Bien, pues aun teniendo más que interiorizado en mi almacén de resignaciones que una buena parte de la izquierda de la patria nuestra considera que la conquista fue una tarea de Belcebú –cuánto daño hizo Eduardo Galeano con Las venas abiertas de América Latina, libro del que llegó a renegar– o, peor, de Franco; y aun pasando como de la peste de las batallitas culturales de uso común, reconozco que, el pasado miércoles, viendo Al rojo vivo, estuve a punto de invocar a Elvira Roca Barea, una autora que no es, ni de lejos, precisamente santa de mi devoción. Pero es que la idiotez, la patada sectaria a la Historia que se escuchó en el magacín político de Antonio García Ferreras, fue de órdago.
Comentaban los tertulianos la, según el Ministerio de Asuntos Exteriores, “inaceptable exclusión” de Felipe VI en la toma de posesión de la nueva presidenta de México, Claudia Sheinbaum, y el rechazo del Gobierno a participar en la ceremonia, prevista para el 1 de octubre. El quilombo se remonta a 2019, cuando un expresidente con unos apellidos que no pueden ser más españolazos, López Obrador, pidió al Rey por carta que “el Estado español admita su responsabilidad histórica” por las supuestas atrocidades cometidas… por sus propios antepasados, porque ya les digo yo que los míos, que no salieron de La Mancha, no se ventilaron a ningún mexica. Felipe VI no entró al trapo, los tataranietos de aquellos satánicos conquistadores que ahora dicen serlo de Cuauhtémoc rabiaron, se picaron y se hincharon a comer ajos. Por ello, la presidenta electa marginó al Jefe del Estado de la Madre Patria.

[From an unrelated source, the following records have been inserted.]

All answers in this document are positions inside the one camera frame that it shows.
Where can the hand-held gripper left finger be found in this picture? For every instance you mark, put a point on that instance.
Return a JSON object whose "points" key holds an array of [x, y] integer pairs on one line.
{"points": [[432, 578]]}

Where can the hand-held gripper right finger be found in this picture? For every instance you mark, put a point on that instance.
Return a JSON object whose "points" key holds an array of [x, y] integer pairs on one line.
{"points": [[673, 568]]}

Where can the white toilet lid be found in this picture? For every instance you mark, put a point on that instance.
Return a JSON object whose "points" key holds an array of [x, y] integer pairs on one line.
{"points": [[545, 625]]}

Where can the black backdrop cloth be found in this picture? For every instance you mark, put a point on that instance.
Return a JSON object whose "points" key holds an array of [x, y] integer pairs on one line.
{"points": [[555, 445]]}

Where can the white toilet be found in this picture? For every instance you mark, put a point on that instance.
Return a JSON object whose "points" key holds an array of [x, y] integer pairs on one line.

Total, que va el director de eldiario.es, Ignacio Escolar, y suelta en pleno debate: “El rey de Bélgica ha pedido disculpas por el pasado colonial en El Congo”. Ante semejante burrada, ¿qué dices, qué haces? ¿Emular, a la española, la escena de La vida de Brian en la que los judíos se tiran dos horas respondiendo a la pregunta de “qué han hecho los romanos por nosotros”? ¿Explicarle la diferencia entre imperios generadores y los colonizadores (depredadores)? ¿Regalarle una carretilla de libros coronada por La conquista de América contada para escépticos, de Eslava Galán?
Por fortuna, Ferreras estuvo perfecto. Aseguró que ambos acontecimientos no tienen “nada que ver”, subrayó la “brutalidad mexica respecto al resto de tribus” y añadió, a Dios gracias, que “es todo un poquito más complejo”. Escolar siguió a lo suyo: “No es solo cuando llegó Hernán Cortés, esto duró varios siglos”. Y Ferreras realizó un contraataque perfecto, madridista: “Son los herederos de Hernán Cortés los que están gobernando ahora México”.
Así pues, gracias, Antonio, por no cebar esa idiotez compartida por una mayoría ovina creciente. Porque no fuimos unos santos, pero tampoco los protagonistas de El corazón de las tinieblas. A toda una civilización me remito. Y, dicho esto, retorno a mi habitual resignación.